Some crazy creation science sites do in fact say that the hind legs don't count, which seems like a stretch. However, amongst competent apologists there is a response to the four-legged insect debacle that I actually think is pretty good: look at the proposition expressed by the sentence in question and ask what it is actually claiming. Moses isn't giving entomology lessons here; he is making a moral claim about which bugs should and shouldn't be eaten. The only empirical data required is that he give enough information so that his people can correctly identify the kosher bugs. He doesn't actually have to get the entomology right in order to be considered truthful here.

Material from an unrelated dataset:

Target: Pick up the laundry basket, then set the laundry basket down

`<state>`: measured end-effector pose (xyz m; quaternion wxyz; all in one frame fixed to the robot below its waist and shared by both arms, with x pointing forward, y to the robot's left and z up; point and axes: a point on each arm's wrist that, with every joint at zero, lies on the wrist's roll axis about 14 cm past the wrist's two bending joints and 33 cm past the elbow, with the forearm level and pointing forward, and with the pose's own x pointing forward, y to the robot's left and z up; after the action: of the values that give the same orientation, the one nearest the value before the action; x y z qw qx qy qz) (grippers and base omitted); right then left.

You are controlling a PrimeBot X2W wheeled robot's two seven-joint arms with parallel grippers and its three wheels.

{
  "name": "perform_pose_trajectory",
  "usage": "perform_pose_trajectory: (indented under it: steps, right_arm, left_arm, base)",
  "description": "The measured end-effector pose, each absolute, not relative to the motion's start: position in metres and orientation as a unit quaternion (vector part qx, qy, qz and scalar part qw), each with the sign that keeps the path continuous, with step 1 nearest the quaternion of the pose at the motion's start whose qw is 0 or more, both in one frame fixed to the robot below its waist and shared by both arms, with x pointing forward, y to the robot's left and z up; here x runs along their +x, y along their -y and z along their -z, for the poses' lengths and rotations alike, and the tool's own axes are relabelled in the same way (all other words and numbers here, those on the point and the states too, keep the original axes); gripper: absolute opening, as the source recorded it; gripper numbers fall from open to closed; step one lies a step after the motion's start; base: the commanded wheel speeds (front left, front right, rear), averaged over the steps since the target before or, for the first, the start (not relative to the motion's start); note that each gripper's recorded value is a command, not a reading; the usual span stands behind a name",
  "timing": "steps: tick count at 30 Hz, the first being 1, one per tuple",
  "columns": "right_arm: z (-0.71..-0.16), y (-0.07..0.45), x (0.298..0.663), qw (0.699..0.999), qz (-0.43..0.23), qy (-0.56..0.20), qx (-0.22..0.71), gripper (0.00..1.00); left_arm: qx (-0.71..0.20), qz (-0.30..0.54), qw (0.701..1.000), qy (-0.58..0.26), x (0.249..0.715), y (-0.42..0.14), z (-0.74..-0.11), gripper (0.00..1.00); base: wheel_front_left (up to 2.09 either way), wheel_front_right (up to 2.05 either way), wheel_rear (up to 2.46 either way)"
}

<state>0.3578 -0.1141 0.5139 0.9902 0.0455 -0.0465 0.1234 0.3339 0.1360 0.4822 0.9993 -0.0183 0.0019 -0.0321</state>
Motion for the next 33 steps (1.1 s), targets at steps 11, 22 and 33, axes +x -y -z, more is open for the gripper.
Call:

Which if thou dost not use for clearing away the clouds from thy mind
It will go and thou wilt go, never to return.
The bible now has sections in it that, if you tried to convince the venerable Bede were in the bible, he would punch you in the mouth*.
Some of them are really quite famous. We have quite a lot of copies of the bible from various time periods, and one of the fascinating things is that the whole "let he who is without sin cast the first stone"** isn't in any copies from before around 1100 AD, and starts creeping in over the course of about a century.
Meaning the bible was either errant in 1000 AD or is errant now.
* as was the style at the time.
** I'm pretty sure I am remembering the right story; CBF looking it up right now
Assuming you are remembering the correct story, your 1100 AD time is off by about 500-600 years (http://en.wikipedia.org/wiki/Jesus_and_the_woman_taken_in_adultery)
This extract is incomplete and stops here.